▶ **Prompt**
Take the lines below between the one holding "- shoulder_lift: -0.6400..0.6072" and the one holding "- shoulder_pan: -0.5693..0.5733", inclusive, and copy them exactly. Add nothing.

▶ **Data section**
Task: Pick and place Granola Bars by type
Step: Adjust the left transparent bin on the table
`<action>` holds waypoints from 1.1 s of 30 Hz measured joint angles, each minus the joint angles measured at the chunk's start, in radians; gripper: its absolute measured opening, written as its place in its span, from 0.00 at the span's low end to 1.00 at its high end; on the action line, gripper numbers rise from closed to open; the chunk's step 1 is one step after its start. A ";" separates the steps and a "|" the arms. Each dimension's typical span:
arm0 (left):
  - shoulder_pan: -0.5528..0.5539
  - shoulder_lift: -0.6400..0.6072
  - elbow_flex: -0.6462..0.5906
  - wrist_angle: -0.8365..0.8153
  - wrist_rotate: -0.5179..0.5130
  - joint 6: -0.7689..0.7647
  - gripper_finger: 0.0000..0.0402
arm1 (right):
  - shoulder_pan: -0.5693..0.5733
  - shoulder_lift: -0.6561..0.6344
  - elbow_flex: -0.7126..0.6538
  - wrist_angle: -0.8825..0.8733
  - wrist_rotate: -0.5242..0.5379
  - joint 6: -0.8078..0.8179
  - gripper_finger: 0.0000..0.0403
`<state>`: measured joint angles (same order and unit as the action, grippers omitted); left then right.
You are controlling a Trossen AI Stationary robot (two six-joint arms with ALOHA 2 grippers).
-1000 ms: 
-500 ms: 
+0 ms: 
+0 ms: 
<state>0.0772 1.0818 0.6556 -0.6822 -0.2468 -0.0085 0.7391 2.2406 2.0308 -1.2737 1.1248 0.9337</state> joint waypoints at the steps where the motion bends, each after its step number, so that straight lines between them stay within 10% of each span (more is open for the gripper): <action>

▶ **Written answer**
  - shoulder_lift: -0.6400..0.6072
  - elbow_flex: -0.6462..0.5906
  - wrist_angle: -0.8365..0.8153
  - wrist_rotate: -0.5179..0.5130
  - joint 6: -0.7689..0.7647
  - gripper_finger: 0.0000..0.0402
arm1 (right):
  - shoulder_pan: -0.5693..0.5733

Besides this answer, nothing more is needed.